## Exercise prompt
Beginning with the first line and ending with the one containing "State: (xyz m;", copy the lines of the listing below exactly; omit everything else.

## Record extracts

*** Begin section ***

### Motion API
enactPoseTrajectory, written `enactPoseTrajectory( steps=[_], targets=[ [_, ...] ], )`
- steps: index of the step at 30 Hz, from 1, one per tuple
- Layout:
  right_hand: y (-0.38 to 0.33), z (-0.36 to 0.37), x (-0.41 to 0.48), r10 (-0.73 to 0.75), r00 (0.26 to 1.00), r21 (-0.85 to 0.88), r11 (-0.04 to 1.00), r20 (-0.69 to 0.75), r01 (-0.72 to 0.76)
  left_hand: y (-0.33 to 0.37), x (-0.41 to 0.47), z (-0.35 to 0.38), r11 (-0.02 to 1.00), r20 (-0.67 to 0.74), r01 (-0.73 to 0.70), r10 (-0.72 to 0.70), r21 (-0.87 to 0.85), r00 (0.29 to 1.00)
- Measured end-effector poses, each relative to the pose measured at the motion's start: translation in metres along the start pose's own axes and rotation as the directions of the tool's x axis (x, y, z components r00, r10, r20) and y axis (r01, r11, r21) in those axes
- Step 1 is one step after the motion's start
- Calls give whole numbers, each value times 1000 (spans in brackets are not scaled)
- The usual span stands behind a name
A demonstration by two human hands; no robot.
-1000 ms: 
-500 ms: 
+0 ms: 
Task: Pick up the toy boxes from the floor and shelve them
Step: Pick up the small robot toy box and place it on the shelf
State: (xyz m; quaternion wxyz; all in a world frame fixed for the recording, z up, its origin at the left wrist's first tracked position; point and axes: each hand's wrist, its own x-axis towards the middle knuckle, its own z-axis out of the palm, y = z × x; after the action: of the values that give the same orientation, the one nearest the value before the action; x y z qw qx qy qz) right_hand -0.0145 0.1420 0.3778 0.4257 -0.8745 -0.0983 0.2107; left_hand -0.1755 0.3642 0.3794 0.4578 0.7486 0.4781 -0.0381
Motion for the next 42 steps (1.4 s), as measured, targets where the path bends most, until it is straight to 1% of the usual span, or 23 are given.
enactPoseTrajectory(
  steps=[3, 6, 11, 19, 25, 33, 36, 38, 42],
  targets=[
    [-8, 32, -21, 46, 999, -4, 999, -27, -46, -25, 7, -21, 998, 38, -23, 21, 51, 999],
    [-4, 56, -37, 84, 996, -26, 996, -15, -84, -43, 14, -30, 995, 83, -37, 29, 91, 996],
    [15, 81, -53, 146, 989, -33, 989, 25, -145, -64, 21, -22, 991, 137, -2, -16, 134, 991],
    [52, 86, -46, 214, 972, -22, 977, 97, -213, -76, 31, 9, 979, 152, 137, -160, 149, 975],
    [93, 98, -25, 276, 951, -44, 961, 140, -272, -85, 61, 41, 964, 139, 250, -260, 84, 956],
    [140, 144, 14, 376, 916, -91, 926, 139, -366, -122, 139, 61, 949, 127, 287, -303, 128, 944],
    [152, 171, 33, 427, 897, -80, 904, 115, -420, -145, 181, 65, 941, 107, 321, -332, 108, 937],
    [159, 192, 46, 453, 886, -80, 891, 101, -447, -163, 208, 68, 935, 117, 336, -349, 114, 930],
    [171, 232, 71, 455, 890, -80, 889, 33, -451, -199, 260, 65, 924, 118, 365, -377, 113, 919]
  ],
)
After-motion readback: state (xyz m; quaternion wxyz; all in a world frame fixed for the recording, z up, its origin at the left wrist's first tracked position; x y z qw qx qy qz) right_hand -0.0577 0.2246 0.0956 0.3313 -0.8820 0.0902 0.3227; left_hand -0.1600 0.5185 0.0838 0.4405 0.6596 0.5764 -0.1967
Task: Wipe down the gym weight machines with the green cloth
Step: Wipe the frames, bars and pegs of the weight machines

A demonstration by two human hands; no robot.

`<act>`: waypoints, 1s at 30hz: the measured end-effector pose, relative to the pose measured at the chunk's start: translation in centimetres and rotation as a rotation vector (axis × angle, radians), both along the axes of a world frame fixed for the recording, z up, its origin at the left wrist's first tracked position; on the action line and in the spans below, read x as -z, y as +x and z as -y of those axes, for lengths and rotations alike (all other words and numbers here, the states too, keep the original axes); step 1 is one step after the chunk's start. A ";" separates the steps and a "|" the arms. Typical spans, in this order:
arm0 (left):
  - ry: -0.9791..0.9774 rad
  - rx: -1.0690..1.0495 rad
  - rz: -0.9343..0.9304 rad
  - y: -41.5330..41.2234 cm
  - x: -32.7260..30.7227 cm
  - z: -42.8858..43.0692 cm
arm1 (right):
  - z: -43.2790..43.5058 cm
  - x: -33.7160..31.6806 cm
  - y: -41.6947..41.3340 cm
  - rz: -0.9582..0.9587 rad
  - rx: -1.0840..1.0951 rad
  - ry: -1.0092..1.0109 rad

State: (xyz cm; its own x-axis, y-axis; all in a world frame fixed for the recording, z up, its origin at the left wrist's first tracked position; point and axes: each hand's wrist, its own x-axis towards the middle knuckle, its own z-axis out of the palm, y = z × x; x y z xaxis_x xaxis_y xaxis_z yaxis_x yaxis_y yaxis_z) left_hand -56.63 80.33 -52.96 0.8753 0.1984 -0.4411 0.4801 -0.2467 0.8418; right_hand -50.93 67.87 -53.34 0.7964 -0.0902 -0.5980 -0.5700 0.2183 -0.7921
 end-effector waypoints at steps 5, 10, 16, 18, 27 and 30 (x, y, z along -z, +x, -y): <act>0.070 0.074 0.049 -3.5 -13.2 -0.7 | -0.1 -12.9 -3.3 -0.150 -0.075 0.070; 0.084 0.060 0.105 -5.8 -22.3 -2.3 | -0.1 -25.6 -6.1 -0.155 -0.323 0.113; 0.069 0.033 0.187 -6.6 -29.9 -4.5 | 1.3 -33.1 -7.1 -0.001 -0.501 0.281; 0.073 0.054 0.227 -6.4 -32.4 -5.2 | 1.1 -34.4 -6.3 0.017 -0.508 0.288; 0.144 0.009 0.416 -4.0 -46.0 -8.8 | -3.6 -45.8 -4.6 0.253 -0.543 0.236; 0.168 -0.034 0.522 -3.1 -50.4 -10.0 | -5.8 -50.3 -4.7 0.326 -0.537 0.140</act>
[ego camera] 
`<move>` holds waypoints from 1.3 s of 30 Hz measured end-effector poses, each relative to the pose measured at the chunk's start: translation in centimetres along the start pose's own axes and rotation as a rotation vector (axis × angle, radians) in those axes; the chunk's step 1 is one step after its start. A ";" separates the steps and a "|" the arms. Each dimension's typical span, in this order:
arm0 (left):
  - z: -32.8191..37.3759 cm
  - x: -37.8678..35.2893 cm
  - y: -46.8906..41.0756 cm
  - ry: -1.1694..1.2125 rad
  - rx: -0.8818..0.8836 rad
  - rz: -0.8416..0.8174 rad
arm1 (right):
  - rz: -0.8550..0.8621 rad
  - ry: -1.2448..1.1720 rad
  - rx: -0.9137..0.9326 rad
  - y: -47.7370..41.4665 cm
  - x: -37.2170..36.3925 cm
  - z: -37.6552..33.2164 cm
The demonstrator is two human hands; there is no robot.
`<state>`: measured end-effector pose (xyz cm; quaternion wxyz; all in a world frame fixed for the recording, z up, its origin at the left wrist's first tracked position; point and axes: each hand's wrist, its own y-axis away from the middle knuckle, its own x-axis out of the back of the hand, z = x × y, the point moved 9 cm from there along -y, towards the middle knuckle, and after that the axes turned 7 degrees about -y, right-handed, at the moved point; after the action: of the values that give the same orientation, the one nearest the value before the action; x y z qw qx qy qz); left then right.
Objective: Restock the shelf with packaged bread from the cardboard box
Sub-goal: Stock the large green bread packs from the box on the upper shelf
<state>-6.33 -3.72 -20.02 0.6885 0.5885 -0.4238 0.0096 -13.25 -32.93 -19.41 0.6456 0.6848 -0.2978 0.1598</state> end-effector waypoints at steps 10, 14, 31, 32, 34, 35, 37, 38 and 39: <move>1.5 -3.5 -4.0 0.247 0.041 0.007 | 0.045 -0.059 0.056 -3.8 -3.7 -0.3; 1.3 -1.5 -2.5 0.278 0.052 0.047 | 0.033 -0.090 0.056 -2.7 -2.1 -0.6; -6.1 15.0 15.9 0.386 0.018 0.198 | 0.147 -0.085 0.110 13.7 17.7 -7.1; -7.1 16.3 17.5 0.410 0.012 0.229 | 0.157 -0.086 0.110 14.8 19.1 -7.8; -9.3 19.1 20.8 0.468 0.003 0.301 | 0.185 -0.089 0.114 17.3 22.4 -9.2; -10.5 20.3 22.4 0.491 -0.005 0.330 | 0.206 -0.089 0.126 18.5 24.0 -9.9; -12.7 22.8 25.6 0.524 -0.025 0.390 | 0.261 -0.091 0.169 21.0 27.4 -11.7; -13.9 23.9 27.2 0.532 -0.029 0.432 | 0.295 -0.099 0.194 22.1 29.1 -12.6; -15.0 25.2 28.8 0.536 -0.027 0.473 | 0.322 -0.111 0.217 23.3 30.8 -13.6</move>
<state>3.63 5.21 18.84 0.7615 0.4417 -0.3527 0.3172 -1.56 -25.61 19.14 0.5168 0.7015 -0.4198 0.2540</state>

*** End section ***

## Expected answer
### Motion API
enactPoseTrajectory, written `enactPoseTrajectory( steps=[_], targets=[ [_, ...] ], )`
- steps: index of the step at 30 Hz, from 1, one per tuple
- Layout:
  right_hand: y (-0.38 to 0.33), z (-0.36 to 0.37), x (-0.41 to 0.48), r10 (-0.73 to 0.75), r00 (0.26 to 1.00), r21 (-0.85 to 0.88), r11 (-0.04 to 1.00), r20 (-0.69 to 0.75), r01 (-0.72 to 0.76)
  left_hand: y (-0.33 to 0.37), x (-0.41 to 0.47), z (-0.35 to 0.38), r11 (-0.02 to 1.00), r20 (-0.67 to 0.74), r01 (-0.73 to 0.70), r10 (-0.72 to 0.70), r21 (-0.87 to 0.85), r00 (0.29 to 1.00)
- Measured end-effector poses, each relative to the pose measured at the motion's start: translation in metres along the start pose's own axes and rotation as the directions of the tool's x axis (x, y, z components r00, r10, r20) and y axis (r01, r11, r21) in those axes
- Step 1 is one step after the motion's start
- Calls give whole numbers, each value times 1000 (spans in brackets are not scaled)
- The usual span stands behind a name
A demonstration by two human hands; no robot.
-1000 ms: 
-500 ms: 
+0 ms: 
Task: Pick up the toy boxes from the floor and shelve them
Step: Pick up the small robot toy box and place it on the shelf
State: (xyz m; quaternion wxyz; all in a world frame fixed for the recording, z up, its origin at the left wrist's first tracked position; point and axes: each hand's wrist, its own x-axis towards the middle knuckle, its own z-axis out of the palm, y = z × x; after the action: of the values that give the same orientation, the one nearest the value before the action; x y z qw qx qy qz) right_hand -0.0145 0.1420 0.3778 0.4257 -0.8745 -0.0983 0.2107; left_hand -0.1755 0.3642 0.3794 0.4578 0.7486 0.4781 -0.0381

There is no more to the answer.